# PROBLEM DETAILS:
Please go through the records below and return every line holding the word "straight".

---+---

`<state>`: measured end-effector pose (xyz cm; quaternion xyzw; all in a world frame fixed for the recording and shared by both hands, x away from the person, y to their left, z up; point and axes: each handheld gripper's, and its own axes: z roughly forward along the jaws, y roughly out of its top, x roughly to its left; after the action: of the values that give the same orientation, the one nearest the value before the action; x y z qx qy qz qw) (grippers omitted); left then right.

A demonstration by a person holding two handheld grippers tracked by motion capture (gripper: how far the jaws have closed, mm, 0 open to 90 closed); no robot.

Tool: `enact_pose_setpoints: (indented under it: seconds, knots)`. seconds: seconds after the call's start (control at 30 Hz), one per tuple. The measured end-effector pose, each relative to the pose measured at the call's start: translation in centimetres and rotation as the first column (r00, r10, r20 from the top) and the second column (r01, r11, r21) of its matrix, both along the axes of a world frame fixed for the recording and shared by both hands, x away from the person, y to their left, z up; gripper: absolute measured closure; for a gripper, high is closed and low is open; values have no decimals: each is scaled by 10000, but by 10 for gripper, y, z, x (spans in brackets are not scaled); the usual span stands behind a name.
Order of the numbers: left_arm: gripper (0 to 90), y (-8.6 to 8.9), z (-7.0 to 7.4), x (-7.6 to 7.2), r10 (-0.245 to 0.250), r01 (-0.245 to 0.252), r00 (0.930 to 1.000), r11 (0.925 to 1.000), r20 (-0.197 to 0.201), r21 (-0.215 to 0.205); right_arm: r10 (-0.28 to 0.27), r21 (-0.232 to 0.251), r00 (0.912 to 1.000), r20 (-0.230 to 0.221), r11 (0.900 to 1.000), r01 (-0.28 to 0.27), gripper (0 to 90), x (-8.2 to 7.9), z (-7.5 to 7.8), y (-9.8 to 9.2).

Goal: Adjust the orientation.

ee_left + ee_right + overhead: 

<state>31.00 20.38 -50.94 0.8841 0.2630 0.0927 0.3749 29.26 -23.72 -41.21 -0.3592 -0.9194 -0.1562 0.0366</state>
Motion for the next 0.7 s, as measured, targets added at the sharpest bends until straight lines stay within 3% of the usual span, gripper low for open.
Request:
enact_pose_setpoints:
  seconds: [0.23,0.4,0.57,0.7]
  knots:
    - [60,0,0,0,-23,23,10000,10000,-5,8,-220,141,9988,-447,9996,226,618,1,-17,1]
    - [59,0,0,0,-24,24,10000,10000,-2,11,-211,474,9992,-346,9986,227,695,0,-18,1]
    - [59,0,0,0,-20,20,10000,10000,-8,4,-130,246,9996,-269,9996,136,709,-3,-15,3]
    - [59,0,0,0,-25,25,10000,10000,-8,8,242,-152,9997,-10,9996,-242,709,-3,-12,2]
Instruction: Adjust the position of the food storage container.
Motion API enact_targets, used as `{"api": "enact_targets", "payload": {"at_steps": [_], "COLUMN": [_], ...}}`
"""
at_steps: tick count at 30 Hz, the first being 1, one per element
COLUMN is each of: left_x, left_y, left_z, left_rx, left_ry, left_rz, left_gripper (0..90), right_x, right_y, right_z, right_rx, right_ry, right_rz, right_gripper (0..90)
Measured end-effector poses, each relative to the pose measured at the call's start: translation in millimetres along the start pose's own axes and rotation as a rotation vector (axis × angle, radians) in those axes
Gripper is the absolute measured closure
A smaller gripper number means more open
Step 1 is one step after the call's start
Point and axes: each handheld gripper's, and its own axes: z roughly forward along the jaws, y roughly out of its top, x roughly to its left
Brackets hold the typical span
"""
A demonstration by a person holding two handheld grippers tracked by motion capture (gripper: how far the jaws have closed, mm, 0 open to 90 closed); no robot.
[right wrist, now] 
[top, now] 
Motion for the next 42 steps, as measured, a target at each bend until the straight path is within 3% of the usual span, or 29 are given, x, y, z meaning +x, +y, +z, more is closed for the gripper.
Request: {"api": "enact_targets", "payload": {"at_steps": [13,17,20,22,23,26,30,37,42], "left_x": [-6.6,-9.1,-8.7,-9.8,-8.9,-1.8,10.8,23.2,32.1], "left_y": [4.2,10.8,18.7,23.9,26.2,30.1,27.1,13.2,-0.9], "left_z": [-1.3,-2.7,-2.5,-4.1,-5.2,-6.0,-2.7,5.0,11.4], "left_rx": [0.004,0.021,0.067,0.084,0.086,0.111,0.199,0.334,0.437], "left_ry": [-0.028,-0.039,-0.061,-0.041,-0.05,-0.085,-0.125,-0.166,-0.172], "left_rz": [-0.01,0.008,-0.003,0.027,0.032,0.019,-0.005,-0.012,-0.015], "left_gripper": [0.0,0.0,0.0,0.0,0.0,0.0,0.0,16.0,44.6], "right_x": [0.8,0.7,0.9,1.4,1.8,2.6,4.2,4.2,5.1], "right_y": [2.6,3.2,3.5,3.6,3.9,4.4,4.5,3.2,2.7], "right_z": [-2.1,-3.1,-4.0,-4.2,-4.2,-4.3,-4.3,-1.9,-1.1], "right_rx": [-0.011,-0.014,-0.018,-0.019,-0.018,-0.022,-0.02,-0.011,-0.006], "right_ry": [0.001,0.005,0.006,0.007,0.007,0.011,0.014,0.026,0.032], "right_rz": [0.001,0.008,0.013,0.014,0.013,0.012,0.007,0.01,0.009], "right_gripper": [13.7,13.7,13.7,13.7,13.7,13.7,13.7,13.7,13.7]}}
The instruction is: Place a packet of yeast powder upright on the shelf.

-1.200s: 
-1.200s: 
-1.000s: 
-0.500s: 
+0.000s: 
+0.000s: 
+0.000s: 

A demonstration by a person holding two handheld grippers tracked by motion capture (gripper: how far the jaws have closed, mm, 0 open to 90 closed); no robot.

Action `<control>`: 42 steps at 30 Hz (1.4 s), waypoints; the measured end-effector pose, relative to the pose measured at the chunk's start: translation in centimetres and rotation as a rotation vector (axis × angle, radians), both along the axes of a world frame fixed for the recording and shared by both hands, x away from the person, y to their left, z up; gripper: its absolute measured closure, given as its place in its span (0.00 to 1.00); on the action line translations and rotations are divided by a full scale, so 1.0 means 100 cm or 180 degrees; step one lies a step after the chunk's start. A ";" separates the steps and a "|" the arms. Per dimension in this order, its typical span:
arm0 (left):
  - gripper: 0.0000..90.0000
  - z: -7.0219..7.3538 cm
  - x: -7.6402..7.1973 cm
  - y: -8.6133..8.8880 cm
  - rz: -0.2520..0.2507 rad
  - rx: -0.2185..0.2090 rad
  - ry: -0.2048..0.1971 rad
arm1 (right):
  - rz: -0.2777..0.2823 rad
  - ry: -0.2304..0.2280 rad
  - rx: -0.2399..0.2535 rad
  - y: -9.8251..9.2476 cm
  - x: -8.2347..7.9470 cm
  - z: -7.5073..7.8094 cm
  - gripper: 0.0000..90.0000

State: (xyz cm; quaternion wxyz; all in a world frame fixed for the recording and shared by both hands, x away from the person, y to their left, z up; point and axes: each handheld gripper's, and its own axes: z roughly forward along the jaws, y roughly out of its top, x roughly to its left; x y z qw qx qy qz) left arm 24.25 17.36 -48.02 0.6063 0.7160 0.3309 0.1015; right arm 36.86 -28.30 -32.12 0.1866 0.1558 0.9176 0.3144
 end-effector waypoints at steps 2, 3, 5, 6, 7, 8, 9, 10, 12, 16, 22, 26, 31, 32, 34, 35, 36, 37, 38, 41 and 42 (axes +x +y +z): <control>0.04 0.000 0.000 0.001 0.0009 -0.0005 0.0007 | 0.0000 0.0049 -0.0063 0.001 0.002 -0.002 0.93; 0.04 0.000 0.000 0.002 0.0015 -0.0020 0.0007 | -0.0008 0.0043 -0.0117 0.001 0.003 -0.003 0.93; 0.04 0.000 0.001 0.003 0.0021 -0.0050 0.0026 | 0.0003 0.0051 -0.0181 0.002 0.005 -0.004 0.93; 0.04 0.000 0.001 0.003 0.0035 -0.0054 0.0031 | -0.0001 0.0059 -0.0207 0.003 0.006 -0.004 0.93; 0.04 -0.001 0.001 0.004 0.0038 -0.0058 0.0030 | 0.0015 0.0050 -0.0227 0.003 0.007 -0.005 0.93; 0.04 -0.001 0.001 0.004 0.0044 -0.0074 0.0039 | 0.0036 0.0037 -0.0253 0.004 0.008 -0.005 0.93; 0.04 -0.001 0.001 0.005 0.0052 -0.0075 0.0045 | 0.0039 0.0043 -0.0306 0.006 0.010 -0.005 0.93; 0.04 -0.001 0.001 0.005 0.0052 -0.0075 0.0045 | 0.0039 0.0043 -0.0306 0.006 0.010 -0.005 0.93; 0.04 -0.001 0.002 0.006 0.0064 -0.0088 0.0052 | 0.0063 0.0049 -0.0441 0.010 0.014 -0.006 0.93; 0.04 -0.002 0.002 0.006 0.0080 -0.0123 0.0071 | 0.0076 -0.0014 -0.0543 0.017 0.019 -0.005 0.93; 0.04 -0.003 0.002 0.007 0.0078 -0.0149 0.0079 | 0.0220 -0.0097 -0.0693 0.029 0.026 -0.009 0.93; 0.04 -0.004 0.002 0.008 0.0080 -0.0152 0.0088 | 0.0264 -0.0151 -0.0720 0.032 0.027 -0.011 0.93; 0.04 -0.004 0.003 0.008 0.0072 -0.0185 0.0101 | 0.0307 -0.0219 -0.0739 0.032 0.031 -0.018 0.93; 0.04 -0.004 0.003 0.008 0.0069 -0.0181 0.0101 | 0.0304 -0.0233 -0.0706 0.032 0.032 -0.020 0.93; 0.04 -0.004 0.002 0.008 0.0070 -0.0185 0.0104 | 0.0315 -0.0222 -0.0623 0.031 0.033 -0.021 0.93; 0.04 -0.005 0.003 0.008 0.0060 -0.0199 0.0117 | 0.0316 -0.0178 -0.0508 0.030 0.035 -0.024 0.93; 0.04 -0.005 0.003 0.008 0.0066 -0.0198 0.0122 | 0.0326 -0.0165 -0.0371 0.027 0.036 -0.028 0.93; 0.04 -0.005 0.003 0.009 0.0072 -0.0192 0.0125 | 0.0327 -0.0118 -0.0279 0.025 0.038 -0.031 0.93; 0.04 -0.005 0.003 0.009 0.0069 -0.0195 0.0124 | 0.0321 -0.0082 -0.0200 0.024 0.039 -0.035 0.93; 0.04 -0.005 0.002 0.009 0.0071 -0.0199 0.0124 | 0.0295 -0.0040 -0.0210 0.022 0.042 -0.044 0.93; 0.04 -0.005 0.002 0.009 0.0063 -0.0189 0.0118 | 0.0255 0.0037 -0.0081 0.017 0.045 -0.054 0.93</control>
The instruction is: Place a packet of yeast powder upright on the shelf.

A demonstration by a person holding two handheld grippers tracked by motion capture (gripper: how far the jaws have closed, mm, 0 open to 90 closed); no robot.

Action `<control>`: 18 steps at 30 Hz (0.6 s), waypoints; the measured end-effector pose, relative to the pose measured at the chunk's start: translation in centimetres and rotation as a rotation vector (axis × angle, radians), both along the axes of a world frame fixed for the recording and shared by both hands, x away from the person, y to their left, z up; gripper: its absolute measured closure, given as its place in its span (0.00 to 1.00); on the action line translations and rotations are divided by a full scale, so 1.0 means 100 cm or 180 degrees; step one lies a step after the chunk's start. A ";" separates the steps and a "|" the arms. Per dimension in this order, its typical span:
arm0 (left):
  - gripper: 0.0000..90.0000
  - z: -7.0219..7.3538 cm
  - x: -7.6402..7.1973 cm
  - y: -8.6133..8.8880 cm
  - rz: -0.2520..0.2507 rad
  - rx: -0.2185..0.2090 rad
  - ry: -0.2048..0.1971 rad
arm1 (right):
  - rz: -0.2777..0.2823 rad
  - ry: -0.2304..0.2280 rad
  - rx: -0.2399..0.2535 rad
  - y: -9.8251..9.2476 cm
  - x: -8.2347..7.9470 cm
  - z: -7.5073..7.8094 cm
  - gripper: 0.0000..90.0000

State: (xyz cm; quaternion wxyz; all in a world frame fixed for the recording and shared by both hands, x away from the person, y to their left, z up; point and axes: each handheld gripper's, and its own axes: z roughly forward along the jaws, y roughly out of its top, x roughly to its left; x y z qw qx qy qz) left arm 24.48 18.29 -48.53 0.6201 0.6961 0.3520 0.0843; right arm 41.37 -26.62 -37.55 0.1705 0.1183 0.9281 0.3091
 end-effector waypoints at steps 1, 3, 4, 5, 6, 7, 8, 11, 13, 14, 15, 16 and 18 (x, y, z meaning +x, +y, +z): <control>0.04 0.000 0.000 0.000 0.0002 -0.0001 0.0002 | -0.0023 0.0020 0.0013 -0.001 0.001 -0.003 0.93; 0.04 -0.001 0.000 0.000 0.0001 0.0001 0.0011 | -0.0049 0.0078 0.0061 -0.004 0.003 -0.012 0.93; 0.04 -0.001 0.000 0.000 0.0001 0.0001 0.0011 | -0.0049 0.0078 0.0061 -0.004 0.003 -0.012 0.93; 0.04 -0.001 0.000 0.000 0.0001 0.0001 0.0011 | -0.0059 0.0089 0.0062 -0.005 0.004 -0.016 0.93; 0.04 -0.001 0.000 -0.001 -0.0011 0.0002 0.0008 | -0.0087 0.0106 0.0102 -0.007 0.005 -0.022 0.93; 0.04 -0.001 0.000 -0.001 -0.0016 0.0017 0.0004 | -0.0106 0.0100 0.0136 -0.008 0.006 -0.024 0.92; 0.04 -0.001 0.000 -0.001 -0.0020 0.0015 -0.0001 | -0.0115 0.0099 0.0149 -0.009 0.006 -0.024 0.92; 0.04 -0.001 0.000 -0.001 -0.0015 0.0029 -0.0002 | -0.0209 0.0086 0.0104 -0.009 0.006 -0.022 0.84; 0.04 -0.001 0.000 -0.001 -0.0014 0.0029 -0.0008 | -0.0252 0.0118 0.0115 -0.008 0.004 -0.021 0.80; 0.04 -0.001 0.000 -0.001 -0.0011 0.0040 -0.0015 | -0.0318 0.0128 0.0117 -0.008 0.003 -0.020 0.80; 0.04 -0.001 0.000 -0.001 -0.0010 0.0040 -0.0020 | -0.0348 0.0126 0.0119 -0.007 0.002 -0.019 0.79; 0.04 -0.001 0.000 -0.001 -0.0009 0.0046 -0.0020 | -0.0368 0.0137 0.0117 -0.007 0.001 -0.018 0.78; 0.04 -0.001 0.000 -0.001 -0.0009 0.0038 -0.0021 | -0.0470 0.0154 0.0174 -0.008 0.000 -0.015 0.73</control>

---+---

# FINISHED EXERCISE:
Motion for the next 0.7 s, as measured, targets added at the sharpest bends until straight lines stay within 3% of the usual span, gripper low for open.
Motion for the next 42 steps, as measured, a target at each bend until the straight path is within 3% of the usual span, or 29 are given, x, y, z meaning +x, +y, +z, more is closed for the gripper.

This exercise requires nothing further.